(INFORMATION PROVIDED)

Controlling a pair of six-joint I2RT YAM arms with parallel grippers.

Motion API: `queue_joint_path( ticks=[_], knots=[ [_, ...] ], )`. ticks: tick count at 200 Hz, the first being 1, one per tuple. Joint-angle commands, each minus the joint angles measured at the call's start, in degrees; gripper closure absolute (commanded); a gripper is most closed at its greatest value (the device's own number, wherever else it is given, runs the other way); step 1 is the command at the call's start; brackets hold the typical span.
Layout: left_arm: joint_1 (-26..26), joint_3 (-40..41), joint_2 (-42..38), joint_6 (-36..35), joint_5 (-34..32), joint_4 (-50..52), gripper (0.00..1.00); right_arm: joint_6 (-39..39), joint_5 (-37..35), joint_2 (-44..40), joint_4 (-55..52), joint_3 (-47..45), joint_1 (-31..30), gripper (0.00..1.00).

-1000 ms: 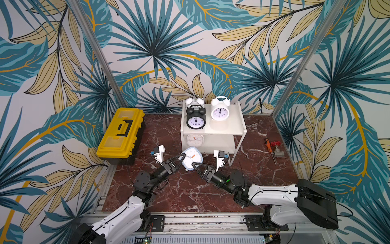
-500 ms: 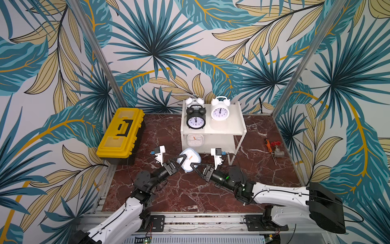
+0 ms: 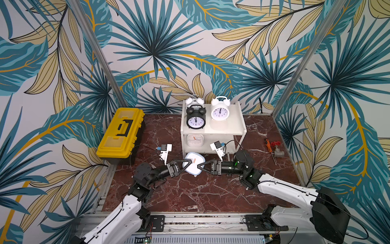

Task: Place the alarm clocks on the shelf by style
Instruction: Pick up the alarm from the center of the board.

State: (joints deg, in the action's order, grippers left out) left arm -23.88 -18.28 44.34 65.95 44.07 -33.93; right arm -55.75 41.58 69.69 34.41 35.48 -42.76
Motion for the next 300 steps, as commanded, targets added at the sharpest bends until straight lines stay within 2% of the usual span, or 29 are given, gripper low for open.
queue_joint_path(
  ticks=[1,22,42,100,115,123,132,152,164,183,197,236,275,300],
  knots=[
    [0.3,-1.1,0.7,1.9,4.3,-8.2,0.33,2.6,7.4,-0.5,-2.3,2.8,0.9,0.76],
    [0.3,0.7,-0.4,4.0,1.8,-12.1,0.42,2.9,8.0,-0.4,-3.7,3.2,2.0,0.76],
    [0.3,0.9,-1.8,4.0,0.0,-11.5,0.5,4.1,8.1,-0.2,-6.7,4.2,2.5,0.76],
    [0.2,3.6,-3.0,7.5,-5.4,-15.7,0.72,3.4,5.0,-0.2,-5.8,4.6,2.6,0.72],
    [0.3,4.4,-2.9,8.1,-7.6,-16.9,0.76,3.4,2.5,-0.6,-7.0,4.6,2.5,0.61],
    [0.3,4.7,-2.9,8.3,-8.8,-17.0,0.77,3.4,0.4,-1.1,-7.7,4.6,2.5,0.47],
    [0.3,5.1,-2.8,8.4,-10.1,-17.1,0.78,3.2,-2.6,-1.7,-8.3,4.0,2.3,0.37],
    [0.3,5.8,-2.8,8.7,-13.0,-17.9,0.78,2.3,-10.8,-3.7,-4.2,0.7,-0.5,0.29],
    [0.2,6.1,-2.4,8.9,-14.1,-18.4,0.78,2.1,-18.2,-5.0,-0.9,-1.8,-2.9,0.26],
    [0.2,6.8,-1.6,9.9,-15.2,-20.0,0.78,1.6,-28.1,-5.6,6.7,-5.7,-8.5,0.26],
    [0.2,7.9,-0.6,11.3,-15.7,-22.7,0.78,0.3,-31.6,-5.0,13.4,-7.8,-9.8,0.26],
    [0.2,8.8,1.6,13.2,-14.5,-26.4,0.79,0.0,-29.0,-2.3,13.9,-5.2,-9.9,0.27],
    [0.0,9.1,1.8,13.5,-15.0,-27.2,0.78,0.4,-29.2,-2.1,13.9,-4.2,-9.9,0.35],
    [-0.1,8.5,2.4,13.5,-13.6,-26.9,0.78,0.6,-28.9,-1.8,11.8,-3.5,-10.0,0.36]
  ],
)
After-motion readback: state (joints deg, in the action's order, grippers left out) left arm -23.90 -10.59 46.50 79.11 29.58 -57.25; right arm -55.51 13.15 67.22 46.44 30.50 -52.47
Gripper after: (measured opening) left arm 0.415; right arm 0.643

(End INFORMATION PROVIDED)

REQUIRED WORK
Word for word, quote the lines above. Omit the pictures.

EXPECTED ANSWER
Controlling a pair of six-joint I2RT YAM arms with parallel grippers.

Motion API: `queue_joint_path( ticks=[_], knots=[ [_, ...] ], )`. ticks: tick count at 200 Hz, the first being 1, one per tuple. Joint-angle commands, each minus the joint angles measured at the call's start, in degrees; gripper closure absolute (commanded); a gripper is most closed at its greatest value (the device's own number, wherever else it is given, runs the other way); step 1 is the command at the call's start; brackets hold the typical span.
Layout: left_arm: joint_1 (-26..26), joint_3 (-40..41), joint_2 (-42..38), joint_6 (-36..35), joint_5 (-34..32), joint_4 (-50..52), gripper (0.00..1.00); right_arm: joint_6 (-39..39), joint_5 (-37..35), joint_2 (-44..40), joint_4 (-55..52), joint_3 (-47..45), joint_1 (-31..30), gripper (0.00..1.00).

-1000 ms: 
-500 ms: 
+0 ms: 

Task: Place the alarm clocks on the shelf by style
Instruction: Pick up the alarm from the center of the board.

State: (joints deg, in the action's order, grippers left out) left arm -23.88 -18.28 44.34 65.95 44.07 -33.93; right arm -55.75 41.58 69.69 34.41 35.48 -42.76
Motion for the next 300 steps, as commanded, targets added at the sharpest bends until straight lines stay within 2% of the usual span, or 29 are given, gripper low for open.
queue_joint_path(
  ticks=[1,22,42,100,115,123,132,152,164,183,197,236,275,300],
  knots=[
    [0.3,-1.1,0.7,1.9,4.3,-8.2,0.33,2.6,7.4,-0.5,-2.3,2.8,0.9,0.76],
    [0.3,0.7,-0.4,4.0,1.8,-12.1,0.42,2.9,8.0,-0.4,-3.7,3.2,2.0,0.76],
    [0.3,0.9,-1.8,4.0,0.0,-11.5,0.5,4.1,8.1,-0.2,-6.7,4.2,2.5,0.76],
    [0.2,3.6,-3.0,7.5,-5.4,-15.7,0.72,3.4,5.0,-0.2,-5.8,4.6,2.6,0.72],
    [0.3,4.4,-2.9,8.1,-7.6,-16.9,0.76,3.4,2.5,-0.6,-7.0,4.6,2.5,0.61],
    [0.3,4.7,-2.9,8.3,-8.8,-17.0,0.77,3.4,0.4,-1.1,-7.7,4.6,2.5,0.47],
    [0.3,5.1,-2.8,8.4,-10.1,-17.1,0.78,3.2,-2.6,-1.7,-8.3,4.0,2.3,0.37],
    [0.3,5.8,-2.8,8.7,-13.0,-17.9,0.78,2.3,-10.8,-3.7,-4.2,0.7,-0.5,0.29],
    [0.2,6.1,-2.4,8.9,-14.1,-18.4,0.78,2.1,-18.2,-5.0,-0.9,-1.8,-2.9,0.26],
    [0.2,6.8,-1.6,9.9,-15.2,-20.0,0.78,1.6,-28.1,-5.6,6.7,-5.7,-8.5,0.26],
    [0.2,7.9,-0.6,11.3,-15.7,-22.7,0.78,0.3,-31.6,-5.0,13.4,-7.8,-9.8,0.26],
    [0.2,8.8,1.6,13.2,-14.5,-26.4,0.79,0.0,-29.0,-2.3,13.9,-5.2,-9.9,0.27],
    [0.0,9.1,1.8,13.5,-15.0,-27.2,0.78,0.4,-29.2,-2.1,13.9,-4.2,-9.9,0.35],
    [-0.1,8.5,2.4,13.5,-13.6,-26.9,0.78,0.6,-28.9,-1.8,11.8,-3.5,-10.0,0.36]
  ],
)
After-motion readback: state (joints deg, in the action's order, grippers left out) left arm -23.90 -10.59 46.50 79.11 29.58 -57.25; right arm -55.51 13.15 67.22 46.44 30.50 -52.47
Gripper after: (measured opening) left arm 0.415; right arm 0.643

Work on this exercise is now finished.